PROVIDED MATERIAL:
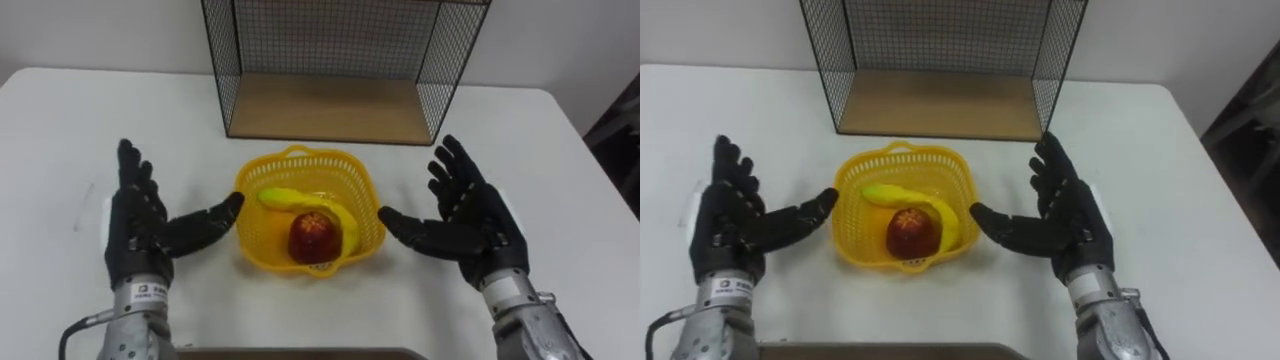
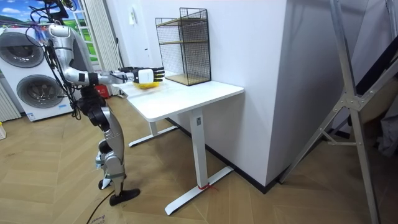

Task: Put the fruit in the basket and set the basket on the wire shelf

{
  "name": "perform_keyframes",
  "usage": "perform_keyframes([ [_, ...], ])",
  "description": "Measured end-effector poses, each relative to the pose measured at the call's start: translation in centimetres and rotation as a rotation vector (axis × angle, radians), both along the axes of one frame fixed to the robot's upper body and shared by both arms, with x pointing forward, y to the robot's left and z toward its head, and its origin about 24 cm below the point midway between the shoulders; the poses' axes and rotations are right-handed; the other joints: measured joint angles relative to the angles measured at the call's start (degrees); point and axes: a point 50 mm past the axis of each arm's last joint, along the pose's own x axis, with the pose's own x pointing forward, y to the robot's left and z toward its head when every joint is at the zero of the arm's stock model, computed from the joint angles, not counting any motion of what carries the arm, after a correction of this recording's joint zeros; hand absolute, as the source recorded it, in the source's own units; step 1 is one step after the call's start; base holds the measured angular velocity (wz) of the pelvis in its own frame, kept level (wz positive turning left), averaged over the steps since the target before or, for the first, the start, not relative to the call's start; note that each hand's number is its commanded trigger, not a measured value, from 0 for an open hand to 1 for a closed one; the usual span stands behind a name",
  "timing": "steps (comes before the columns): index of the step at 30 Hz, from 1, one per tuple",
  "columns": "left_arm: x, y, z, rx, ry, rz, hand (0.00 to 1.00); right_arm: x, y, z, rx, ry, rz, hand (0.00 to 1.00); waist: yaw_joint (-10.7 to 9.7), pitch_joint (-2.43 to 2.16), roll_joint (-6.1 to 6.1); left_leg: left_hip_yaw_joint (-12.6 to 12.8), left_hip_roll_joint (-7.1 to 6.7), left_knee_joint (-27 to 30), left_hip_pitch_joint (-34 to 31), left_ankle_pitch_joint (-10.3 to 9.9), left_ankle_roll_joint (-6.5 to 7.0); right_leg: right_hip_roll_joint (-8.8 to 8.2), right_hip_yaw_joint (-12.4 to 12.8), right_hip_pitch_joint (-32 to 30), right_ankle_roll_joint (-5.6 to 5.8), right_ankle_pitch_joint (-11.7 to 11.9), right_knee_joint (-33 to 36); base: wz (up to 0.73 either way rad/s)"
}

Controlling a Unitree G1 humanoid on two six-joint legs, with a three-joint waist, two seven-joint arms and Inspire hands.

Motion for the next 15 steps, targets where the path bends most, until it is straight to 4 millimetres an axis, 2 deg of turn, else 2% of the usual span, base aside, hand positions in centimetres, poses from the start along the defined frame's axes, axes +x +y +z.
perform_keyframes([
  [6, -0.2, -1.4, -1.0, -0.124, 0.054, -0.128, 0.0, 0.3, 1.3, 0.0, 0.084, 0.002, 0.039, 0.0, 0.0, 0.04, -0.04, 0.3, 0.03, 0.2, -0.6, 0.0, 0.0, -0.03, 0.0, -0.9, -0.02, 0.0, 1.0, -0.02],
  [15, -0.3, -1.7, -1.4, -0.193, 0.059, -0.182, 0.0, 0.3, 1.7, -1.0, 0.085, 0.045, 0.063, 0.0, 0.3, -0.13, 0.04, 0.1, -0.1, 0.3, -0.8, 0.0, 0.0, -0.22, 0.0, -1.6, -0.01, 0.0, 1.9, 0.0],
])
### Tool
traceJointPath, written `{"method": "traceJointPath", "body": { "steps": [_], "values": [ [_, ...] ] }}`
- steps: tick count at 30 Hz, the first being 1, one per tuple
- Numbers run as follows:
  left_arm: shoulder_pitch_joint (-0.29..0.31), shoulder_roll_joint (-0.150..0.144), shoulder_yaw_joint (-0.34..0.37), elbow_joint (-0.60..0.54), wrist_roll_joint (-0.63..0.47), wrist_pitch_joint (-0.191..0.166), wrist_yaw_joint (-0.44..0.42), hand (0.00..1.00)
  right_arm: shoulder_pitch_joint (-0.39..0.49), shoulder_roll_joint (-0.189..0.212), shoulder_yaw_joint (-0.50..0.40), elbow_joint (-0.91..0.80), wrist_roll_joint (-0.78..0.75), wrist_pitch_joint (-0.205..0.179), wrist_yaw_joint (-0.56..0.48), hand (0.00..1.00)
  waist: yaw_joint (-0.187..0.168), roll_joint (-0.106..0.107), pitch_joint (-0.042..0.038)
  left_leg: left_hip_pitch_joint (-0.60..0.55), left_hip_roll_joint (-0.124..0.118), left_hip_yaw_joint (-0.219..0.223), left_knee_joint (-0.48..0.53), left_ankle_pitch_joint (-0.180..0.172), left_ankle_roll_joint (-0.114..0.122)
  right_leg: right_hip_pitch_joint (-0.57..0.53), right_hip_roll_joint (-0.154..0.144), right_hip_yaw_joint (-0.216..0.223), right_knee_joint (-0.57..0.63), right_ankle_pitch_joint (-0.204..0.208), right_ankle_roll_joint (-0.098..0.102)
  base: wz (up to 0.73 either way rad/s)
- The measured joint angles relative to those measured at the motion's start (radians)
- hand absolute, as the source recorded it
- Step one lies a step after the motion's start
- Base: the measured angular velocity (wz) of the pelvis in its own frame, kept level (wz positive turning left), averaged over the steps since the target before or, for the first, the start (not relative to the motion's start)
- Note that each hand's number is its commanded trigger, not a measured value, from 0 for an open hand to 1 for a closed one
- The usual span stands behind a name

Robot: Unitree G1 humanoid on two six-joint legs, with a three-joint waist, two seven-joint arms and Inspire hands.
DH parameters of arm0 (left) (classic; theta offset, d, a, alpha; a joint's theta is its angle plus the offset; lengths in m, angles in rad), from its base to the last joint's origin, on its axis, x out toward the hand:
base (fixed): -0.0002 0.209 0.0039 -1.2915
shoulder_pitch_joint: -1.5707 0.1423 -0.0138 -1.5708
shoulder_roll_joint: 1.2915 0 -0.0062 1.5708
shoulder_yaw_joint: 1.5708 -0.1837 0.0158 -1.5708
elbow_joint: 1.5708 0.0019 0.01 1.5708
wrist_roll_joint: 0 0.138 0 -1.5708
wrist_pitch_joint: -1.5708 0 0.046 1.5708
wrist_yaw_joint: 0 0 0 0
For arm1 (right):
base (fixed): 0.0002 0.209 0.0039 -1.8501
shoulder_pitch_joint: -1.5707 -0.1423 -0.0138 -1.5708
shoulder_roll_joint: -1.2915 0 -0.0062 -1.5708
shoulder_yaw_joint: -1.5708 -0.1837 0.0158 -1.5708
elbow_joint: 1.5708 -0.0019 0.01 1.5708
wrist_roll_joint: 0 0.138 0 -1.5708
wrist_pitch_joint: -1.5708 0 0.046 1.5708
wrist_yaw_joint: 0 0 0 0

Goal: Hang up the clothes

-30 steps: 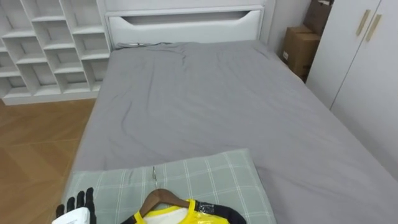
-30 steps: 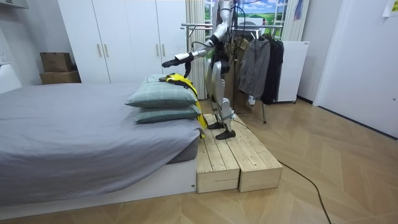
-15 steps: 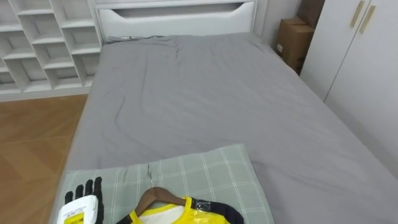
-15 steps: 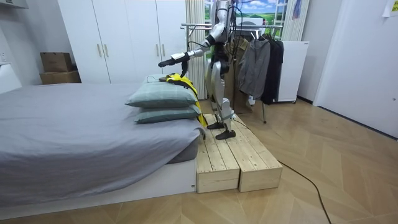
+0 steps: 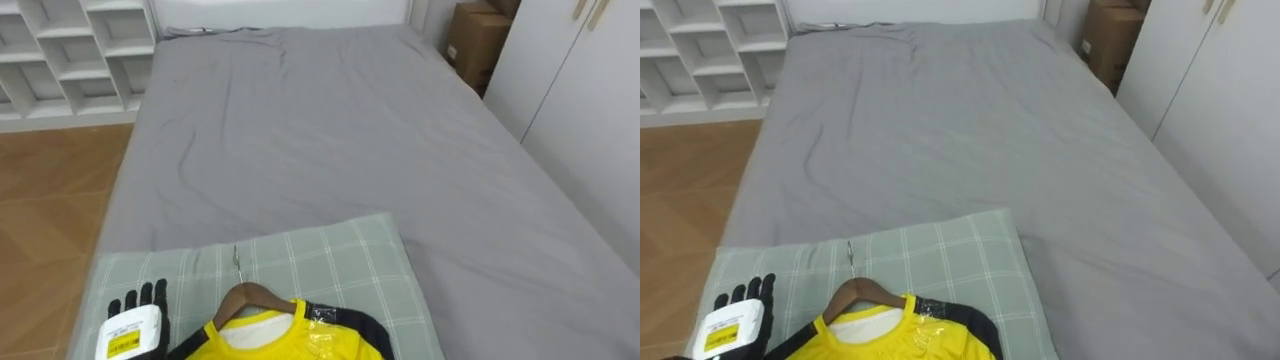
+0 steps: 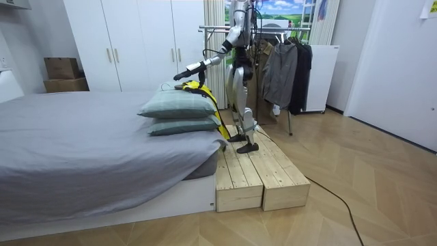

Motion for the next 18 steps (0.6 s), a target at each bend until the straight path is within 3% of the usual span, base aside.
{"method": "traceJointPath", "body": {
  "steps": [4,7,12,18],
  "values": [
    [-0.018,0.000,0.006,0.006,0.001,-0.005,0.001,0.00,-0.002,0.000,0.012,-0.003,0.013,-0.010,0.002,0.00,0.006,-0.008,0.0027,-0.018,0.002,0.000,0.006,0.001,-0.001,-0.016,0.002,0.001,0.002,0.001,-0.002,0.00],
    [-0.031,0.002,0.018,0.012,0.002,-0.007,0.001,0.00,0.000,0.003,0.021,-0.003,0.014,-0.019,0.003,0.00,0.006,-0.026,0.0109,-0.022,0.006,0.002,0.006,0.002,-0.002,-0.021,0.005,0.001,0.005,0.002,-0.003,-0.01],
    [-0.035,0.013,0.017,0.016,0.002,-0.007,0.001,0.00,0.002,0.005,0.038,0.007,0.012,-0.019,0.002,0.00,0.005,-0.057,-0.0010,-0.043,0.013,0.004,0.007,0.005,-0.009,-0.040,0.011,0.001,0.001,0.008,-0.012,0.00],
    [-0.041,0.013,0.003,0.017,0.001,-0.006,0.011,0.00,-0.001,0.009,0.048,0.007,0.014,-0.020,-0.002,0.00,0.003,-0.059,0.0001,-0.059,0.013,0.006,0.012,0.006,-0.009,-0.053,0.011,0.000,0.001,0.010,-0.014,0.00]
  ]
}}
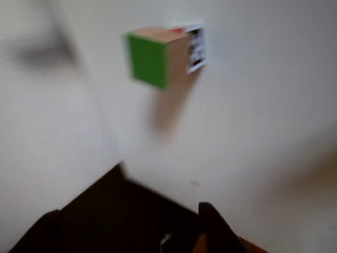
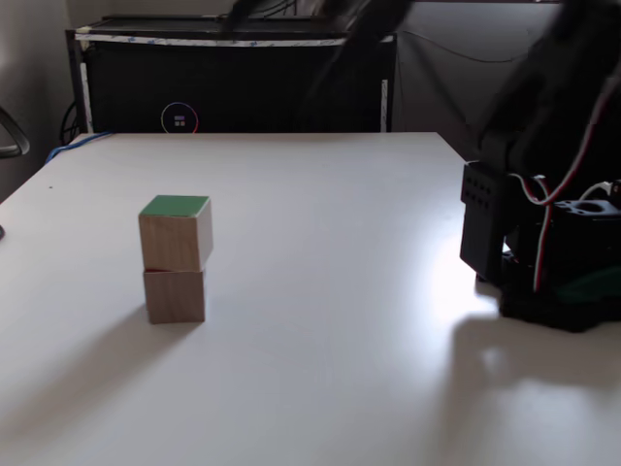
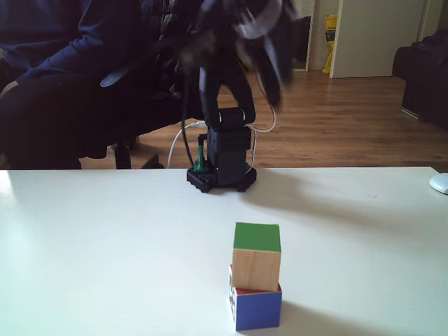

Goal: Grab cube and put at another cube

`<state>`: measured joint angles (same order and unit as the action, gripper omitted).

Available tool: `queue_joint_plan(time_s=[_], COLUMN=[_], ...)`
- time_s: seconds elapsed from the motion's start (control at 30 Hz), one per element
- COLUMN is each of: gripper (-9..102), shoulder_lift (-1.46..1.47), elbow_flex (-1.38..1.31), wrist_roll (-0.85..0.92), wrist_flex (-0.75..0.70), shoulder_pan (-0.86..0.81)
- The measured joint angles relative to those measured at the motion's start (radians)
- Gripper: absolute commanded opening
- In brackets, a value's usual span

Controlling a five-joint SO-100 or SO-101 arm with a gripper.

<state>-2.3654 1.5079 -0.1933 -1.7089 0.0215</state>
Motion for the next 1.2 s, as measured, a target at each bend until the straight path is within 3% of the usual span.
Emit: queue_joint_plan(time_s=[0.13,0.33,0.57,0.77,0.97,1.2], gripper=[40,39,23,0,0,0], shoulder_lift=[-0.414,-0.856,-0.911,-0.917,-0.917,-0.917], elbow_flex=[0.181,0.753,1.140,1.393,1.496,1.494], wrist_roll=[0.097,0.181,0.204,0.242,0.267,0.290], wrist_flex=[0.046,0.268,0.364,0.489,0.535,0.426], shoulder_pan=[-0.117,-0.250,-0.265,-0.265,-0.267,-0.222])
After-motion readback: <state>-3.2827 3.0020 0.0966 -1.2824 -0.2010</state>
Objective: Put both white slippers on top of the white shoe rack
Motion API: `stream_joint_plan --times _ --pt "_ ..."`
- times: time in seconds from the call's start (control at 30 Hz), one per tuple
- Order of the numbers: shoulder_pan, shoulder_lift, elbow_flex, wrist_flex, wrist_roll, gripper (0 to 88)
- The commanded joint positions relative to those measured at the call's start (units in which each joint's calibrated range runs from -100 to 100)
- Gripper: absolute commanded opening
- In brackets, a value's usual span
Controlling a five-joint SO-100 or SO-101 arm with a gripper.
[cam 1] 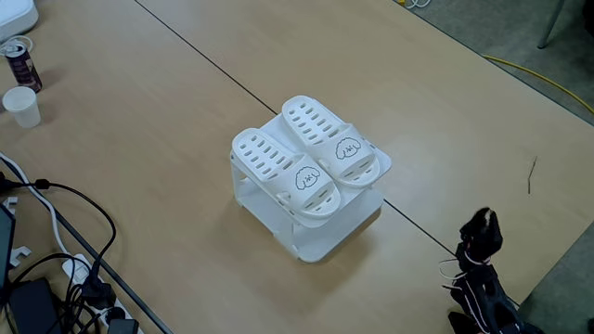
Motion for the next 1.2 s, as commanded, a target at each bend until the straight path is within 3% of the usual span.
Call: stream_joint_plan --times 0.0,0.27,0.33,1.17 --pt "-3.8 -0.8 0.3 -9.3 0.4 0.7" --pt "-22.6 -0.9 0.2 -33.6 0.4 0.7" --pt "-24.8 -0.9 0.2 -34.4 0.4 0.7" --pt "-25.3 -0.8 0.2 -34.2 0.4 0.7"
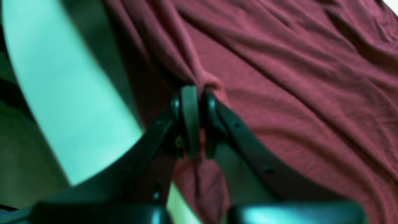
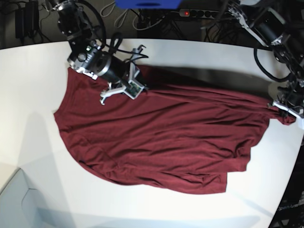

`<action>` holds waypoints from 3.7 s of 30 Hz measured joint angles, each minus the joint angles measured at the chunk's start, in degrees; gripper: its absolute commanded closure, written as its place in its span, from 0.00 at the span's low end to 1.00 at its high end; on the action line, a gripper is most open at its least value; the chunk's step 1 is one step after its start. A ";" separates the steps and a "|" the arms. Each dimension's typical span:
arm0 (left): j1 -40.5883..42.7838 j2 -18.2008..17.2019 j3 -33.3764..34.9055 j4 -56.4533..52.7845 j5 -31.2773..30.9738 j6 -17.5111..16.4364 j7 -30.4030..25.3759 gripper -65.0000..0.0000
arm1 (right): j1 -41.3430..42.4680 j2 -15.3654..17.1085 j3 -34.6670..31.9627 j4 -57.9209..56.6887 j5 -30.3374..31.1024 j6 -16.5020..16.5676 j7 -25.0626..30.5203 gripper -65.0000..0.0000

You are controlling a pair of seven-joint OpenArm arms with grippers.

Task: Layout the t-shirt on the table in an organized manner, then fold the t-shirt properly
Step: 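Move the left gripper with its corner toward the shirt body, lowering it, then pull the right gripper's corner outward to spread the shirt flat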

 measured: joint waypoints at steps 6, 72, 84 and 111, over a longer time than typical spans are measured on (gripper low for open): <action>-2.36 -2.27 2.78 -4.37 -0.13 0.11 0.00 1.00 | 2.54 0.00 0.00 -3.69 0.11 0.00 0.09 1.00; -0.28 -3.69 7.04 -17.97 2.34 -0.13 -14.12 0.00 | -2.14 -2.75 11.17 -0.02 0.02 -0.02 -1.95 0.43; -0.74 -3.82 6.99 -18.95 -4.09 -0.13 -14.38 0.00 | -4.66 -2.73 11.17 0.28 -0.17 -0.02 -2.16 0.43; -3.43 -4.24 7.02 -28.55 -5.01 -0.13 -20.20 0.97 | -16.13 -2.86 27.76 5.68 0.02 0.00 -1.70 0.43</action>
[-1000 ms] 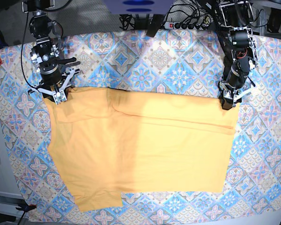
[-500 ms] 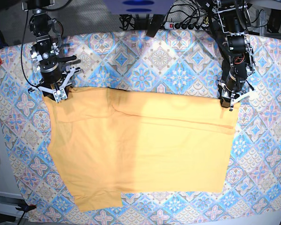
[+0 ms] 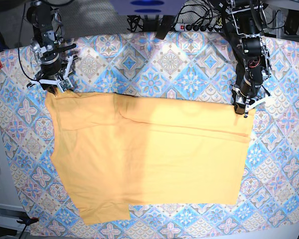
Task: Fold the T-shirt properly
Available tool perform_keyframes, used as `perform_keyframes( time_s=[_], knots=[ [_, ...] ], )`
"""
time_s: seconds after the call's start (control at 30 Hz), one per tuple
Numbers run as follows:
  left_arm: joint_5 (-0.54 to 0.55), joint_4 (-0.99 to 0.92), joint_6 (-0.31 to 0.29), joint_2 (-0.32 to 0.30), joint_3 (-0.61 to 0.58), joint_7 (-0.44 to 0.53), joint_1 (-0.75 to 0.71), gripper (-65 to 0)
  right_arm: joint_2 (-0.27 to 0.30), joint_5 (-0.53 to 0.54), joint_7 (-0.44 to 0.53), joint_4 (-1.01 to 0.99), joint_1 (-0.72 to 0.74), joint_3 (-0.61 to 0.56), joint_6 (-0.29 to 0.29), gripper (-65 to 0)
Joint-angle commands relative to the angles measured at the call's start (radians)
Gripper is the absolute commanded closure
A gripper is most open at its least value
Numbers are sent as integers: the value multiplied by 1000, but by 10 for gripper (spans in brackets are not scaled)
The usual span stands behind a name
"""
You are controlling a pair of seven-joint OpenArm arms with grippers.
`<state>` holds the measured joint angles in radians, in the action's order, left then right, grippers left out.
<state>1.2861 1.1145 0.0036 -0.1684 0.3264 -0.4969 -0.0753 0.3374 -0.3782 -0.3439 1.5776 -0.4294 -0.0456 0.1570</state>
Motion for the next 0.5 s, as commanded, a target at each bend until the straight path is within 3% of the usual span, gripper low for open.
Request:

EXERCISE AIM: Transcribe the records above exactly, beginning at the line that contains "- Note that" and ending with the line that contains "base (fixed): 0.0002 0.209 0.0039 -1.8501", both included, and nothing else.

RESULT:
- Note that each hand's number is its commanded trigger, not a measured value, from 0 for an open hand to 1 for a closed one
- The usual span stands behind a name

Robot: Unitree G1 humanoid on two six-joint legs, with a three-joint waist, two seven-joint arms and Inspire hands.
DH parameters of arm0 (left) (classic; theta offset, d, a, alpha; a joint's theta is its angle plus the offset; lengths in m, angles in rad), from its base to the last joint's origin, on its axis, x out toward the hand:
base (fixed): -0.0002 0.209 0.0039 -1.2915
shoulder_pitch_joint: -1.5707 0.1423 -0.0138 -1.5708
shoulder_roll_joint: 1.2915 0 -0.0062 1.5708
shoulder_yaw_joint: 1.5708 -0.1837 0.0158 -1.5708
elbow_joint: 1.5708 0.0019 0.01 1.5708
wrist_roll_joint: 0 0.138 0 -1.5708
wrist_pitch_joint: -1.5708 0 0.046 1.5708
wrist_yaw_joint: 0 0 0 0
For arm1 (right):
base (fixed): 0.0002 0.209 0.0039 -1.8501

The response to this exercise is now complete.